Brief
Report every line of the data where the string "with" appears.
Start of Block
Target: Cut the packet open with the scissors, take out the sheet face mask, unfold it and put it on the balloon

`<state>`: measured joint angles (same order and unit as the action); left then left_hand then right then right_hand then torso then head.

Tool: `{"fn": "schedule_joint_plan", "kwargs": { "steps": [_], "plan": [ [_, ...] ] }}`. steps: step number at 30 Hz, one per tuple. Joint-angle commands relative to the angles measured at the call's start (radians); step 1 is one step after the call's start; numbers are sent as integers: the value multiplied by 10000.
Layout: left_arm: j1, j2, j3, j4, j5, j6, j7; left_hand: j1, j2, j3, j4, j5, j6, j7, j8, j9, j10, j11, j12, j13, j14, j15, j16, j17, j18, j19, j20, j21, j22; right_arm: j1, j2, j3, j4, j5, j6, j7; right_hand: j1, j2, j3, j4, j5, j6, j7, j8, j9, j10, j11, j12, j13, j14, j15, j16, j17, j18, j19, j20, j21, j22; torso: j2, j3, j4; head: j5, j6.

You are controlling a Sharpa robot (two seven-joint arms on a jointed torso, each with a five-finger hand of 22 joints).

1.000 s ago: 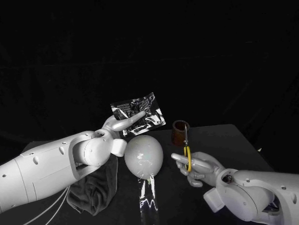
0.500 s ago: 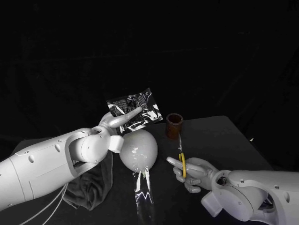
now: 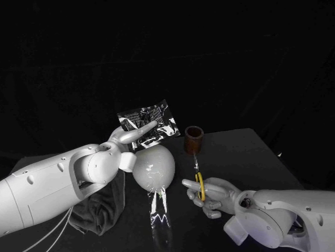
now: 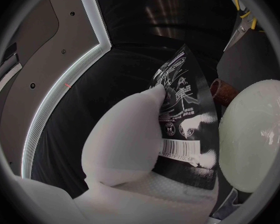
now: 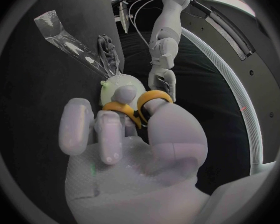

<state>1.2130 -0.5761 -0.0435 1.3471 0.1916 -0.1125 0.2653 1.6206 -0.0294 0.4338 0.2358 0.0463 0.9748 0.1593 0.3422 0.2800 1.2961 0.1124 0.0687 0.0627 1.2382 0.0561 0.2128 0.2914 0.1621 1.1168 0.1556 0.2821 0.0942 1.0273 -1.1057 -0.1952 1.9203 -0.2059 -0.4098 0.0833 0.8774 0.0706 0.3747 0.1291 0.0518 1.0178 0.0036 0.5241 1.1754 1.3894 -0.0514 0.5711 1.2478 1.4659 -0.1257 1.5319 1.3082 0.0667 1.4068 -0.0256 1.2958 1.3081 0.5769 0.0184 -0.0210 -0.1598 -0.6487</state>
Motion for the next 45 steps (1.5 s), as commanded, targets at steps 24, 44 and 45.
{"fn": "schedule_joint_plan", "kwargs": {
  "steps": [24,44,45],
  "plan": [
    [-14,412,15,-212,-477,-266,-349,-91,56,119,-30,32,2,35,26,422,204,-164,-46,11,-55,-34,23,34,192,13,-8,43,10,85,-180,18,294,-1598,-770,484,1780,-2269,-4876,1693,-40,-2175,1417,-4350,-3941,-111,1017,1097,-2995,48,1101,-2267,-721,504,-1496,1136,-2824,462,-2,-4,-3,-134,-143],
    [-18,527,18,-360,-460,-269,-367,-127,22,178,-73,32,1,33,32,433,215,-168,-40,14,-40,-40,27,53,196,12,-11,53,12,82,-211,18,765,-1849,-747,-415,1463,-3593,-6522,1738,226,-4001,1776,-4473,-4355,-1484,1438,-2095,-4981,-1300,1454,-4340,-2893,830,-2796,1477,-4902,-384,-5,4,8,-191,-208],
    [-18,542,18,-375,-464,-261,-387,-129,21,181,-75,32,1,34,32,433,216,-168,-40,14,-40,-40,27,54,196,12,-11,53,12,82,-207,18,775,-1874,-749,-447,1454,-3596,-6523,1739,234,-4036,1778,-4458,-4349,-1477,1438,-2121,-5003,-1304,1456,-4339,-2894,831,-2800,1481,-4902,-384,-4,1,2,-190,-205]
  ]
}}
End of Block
Task response
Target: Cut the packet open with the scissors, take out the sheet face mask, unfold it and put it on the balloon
You are controlling a Sharpa robot (two seven-joint arms on a jointed torso, each with a five-finger hand of 22 joints).

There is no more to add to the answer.